03 novembro 2008

HISTÓRIA DE UM PORQUÊ (escrever num blogue)


“ - Presumir legíveis as divagações próprias, tem que se diga.”

Pôs na mesa o jornal e o efeito da frase, medindo o gesto distraído.

“ – O mérito cresce se não aparece mais gente. A falta de comparência dos outros é um dos motores da vida”, justifiquei sem olhar (descascar a maçã era cada vez mais absorvente), “e a atenção e a memória passam bem sem autor interessante”.

“- Memória? As coisas foram como são!”

“ – Os factos são os factos…”

“ – As coisas são como nos lembramos delas e isso só por acaso pode ser como foi. Alguns poucos tentam arquivar o que vai acontecendo, coleccionando memórias como se juntam conchas. Os outros todos usam o passado para ter razão. Nunca ninguém puxou da História para provar que está errado.”

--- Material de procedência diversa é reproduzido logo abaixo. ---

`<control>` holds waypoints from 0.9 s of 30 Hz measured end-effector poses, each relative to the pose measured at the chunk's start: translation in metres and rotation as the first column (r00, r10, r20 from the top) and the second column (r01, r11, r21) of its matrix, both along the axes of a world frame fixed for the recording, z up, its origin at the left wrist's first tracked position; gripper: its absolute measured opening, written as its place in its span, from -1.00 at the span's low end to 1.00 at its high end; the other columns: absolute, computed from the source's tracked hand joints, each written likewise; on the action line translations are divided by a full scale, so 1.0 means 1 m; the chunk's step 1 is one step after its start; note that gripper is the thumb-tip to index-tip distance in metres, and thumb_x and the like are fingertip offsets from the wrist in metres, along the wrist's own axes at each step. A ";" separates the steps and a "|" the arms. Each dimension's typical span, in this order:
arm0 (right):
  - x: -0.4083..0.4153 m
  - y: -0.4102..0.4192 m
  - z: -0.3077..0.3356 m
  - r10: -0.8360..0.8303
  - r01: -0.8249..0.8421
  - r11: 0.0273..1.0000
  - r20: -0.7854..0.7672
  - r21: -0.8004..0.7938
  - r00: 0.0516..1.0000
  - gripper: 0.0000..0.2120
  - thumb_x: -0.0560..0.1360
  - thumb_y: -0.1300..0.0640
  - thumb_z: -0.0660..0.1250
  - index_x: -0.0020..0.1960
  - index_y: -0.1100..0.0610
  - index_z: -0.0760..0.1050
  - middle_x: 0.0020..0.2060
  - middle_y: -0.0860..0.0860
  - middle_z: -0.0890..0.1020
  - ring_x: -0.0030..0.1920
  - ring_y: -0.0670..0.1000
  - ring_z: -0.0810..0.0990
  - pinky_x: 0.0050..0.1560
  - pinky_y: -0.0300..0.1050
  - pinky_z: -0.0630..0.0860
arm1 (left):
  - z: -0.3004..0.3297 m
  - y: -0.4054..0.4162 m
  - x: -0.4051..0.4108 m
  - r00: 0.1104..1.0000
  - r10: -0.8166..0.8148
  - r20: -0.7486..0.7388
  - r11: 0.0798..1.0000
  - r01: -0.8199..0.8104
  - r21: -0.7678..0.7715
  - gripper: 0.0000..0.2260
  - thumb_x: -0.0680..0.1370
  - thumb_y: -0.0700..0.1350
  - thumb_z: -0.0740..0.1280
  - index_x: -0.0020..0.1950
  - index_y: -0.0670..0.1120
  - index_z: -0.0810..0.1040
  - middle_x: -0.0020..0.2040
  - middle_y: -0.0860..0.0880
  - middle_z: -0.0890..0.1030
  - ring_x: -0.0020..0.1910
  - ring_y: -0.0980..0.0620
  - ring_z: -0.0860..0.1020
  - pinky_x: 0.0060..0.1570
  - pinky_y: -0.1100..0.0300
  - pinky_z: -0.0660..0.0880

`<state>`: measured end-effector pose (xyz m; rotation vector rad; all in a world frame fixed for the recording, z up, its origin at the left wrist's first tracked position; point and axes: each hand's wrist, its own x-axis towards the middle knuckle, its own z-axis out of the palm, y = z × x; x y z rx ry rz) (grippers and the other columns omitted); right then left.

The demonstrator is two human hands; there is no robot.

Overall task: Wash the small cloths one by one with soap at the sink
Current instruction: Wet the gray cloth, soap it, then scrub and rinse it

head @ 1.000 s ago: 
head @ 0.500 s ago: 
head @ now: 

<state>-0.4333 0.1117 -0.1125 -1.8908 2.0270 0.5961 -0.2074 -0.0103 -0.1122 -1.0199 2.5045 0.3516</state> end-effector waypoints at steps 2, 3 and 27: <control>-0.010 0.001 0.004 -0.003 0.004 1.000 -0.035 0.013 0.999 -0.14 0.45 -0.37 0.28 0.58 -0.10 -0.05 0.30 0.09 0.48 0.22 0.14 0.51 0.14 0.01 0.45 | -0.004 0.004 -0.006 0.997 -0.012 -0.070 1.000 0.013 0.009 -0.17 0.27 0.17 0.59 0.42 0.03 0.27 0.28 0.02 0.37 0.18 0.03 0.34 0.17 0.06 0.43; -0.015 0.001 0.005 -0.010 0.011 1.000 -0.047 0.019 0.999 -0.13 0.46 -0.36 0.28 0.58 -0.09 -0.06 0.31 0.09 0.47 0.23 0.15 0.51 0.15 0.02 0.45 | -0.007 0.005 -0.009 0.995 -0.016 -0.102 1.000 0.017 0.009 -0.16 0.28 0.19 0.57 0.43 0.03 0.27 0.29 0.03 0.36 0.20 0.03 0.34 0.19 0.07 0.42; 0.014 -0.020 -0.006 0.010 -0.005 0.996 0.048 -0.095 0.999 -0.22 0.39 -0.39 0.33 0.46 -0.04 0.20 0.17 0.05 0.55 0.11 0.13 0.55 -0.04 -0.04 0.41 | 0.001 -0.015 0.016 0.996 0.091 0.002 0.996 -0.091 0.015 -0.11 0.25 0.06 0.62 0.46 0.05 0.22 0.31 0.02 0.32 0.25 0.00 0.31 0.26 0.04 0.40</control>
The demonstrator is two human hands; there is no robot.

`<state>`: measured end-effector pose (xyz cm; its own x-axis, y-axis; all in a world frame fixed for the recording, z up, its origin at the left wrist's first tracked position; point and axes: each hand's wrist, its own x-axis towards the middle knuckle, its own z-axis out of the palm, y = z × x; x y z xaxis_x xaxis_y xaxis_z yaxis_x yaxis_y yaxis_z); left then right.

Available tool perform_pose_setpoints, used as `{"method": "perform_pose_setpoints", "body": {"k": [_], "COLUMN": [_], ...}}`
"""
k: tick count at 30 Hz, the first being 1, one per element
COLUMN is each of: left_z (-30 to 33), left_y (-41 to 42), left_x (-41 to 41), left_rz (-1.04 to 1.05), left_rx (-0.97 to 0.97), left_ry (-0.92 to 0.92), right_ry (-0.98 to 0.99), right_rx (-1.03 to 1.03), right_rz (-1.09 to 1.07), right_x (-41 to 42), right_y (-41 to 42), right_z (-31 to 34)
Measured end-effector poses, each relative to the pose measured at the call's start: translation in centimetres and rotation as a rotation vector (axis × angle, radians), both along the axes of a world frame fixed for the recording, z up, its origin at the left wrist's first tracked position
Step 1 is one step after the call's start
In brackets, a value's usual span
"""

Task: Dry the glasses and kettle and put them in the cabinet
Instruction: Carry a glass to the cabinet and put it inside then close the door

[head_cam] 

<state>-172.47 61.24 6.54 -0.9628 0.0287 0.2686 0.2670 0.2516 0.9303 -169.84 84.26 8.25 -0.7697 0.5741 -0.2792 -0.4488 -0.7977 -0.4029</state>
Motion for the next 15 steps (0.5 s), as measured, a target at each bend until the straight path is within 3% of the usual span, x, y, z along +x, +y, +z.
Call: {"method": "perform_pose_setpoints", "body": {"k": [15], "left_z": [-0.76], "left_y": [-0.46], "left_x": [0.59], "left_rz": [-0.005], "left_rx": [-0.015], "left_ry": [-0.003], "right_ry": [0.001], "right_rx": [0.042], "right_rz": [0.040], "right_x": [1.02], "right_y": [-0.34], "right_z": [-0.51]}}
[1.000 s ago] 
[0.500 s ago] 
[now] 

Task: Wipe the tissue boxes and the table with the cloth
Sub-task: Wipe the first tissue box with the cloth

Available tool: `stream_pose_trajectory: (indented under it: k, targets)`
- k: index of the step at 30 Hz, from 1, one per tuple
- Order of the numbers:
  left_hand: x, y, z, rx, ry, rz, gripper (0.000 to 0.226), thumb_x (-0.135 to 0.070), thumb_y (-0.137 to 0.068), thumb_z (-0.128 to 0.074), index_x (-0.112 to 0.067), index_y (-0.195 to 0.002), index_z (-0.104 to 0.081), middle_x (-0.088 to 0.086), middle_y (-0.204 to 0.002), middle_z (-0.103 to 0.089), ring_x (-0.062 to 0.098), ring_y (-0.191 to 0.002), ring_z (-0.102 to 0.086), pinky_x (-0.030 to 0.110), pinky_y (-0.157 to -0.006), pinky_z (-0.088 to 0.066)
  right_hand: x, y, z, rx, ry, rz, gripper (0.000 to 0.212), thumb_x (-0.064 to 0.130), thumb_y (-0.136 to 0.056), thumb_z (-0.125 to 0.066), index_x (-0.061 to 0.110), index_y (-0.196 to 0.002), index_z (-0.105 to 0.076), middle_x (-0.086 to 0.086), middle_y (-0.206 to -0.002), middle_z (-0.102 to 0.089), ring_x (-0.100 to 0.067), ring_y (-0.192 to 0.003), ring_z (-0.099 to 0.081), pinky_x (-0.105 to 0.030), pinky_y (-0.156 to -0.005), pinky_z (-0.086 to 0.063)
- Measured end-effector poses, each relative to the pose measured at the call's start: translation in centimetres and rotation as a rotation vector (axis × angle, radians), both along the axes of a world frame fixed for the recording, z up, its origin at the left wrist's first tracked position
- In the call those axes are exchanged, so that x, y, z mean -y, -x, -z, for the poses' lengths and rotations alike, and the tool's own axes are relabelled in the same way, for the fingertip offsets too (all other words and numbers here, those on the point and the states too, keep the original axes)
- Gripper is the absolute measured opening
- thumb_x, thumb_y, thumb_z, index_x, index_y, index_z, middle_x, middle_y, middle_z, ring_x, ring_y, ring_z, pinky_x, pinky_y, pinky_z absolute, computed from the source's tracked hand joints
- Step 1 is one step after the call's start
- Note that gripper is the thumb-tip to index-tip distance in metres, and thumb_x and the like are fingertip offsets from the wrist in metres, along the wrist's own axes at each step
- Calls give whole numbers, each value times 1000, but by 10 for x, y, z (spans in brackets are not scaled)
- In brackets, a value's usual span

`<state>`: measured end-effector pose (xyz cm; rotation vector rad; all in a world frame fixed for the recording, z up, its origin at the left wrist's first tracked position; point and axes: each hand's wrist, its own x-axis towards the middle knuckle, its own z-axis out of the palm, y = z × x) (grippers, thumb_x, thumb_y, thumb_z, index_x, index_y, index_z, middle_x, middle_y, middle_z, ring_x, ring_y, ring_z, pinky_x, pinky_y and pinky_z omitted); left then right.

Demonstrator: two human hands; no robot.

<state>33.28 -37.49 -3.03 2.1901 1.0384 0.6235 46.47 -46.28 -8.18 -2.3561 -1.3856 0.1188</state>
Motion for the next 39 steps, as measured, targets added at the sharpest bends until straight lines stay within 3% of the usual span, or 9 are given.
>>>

Redobrei a curiosidade na maçã, descobrindo caroços inesperados. Desconversei baixinho:

“- A verdade pode estar nas convicções…”

“- A convicção põe verdade onde a realidade se engana!”

“- A verdade pode estar nos sentimentos…”

“- O sentimento põe verdade onde lhe apetece…”

“- Sobra o quê?”

“- Assunto não, que o que havia a dizer já alguém o disse algures.”

“ – Há sempre novas formas de …”

“ – …reembrulhar o já dito, cuidando do papel e do laço?”

Confirmei mais uma vez a cronologia: o sítio do porquê é sempre depois da decisão.